# PROBLEM TO WORK ON:
The listing below should be reproduced precisely, except for its images.
*****
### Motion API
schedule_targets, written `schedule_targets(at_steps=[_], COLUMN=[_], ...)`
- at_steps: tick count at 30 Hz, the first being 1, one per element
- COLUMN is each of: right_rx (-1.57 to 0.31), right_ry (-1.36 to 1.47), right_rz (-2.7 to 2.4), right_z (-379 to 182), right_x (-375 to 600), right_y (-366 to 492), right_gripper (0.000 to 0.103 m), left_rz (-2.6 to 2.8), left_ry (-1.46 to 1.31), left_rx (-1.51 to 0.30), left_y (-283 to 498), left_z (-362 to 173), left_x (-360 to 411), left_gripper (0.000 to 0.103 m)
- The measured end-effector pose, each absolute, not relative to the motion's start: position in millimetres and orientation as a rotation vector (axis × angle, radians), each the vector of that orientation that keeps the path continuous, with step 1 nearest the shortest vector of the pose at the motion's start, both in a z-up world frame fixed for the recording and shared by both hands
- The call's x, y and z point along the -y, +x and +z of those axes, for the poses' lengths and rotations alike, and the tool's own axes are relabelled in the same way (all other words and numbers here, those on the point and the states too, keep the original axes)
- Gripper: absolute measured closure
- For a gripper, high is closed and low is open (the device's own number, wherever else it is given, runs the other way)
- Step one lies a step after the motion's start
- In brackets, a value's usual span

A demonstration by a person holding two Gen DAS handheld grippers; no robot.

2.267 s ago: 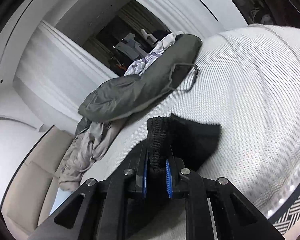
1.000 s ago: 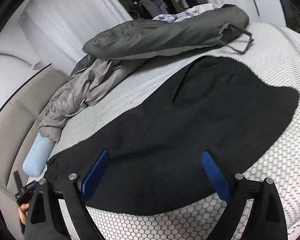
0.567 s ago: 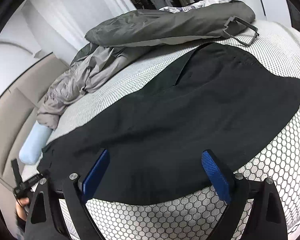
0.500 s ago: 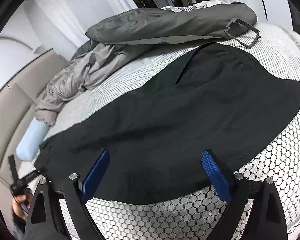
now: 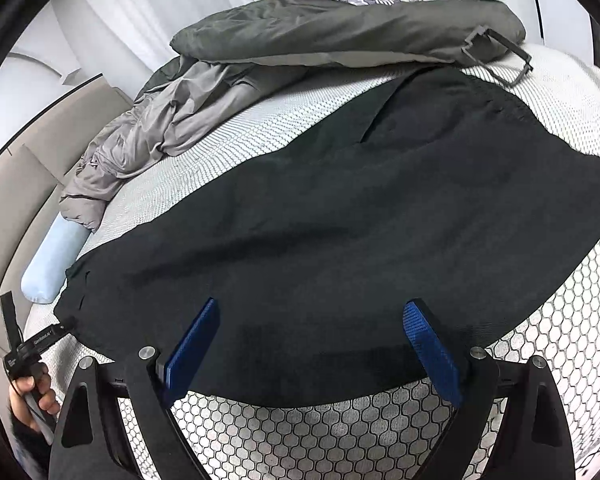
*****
# TASK ANSWER:
### Motion API
schedule_targets, written `schedule_targets(at_steps=[_], COLUMN=[_], ...)`
- at_steps: tick count at 30 Hz, the first being 1, one per element
- COLUMN is each of: right_rx (-1.57 to 0.31), right_ry (-1.36 to 1.47), right_rz (-2.7 to 2.4), right_z (-379 to 182), right_x (-375 to 600), right_y (-366 to 492), right_gripper (0.000 to 0.103 m), left_rz (-2.6 to 2.8), left_ry (-1.46 to 1.31), left_rx (-1.51 to 0.30), left_y (-283 to 498), left_z (-362 to 173), left_x (-360 to 411), left_gripper (0.000 to 0.103 m)
- The measured end-effector pose, each absolute, not relative to the motion's start: position in millimetres and orientation as a rotation vector (axis × angle, radians), each the vector of that orientation that keeps the path continuous, with step 1 nearest the shortest vector of the pose at the motion's start, both in a z-up world frame fixed for the recording and shared by both hands
- The call's x, y and z point along the -y, +x and +z of those axes, for the poses' lengths and rotations alike, and the tool's own axes are relabelled in the same way (all other words and numbers here, those on the point and the states too, keep the original axes)
- Gripper: absolute measured closure
- For a gripper, high is closed and low is open (the device's own number, wherever else it is given, runs the other way)
- Step one lies a step after the motion's start
- In brackets, a value's usual span

A demonstration by a person holding two Gen DAS handheld grippers; no robot.

2.267 s ago: 
1.000 s ago: 
0.567 s ago: 
0.500 s ago: 
now: 

Besides this answer, nothing more is needed.